> [ABOUT THIS TASK]:
Look over the material below and count the lines that include "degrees". Give only the total.

════════════════════

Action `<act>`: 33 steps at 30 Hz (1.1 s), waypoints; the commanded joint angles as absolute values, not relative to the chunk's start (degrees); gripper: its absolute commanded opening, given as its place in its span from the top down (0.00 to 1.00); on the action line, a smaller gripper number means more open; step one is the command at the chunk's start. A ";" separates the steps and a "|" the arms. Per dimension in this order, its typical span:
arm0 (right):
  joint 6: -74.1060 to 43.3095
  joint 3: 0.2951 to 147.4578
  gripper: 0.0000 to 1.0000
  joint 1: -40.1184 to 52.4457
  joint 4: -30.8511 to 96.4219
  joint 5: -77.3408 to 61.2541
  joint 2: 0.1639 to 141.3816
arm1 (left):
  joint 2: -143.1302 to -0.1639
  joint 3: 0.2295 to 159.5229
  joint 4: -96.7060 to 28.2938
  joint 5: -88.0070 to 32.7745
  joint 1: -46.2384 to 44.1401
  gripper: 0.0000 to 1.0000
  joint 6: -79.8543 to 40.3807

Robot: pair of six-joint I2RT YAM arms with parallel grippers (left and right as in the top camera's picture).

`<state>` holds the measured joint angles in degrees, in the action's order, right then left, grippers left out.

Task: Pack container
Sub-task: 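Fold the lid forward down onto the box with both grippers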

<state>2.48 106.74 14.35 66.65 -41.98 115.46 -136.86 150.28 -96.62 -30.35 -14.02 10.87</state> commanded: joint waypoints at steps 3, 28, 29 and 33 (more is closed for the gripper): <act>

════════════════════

> [YOUR SOLUTION]:
2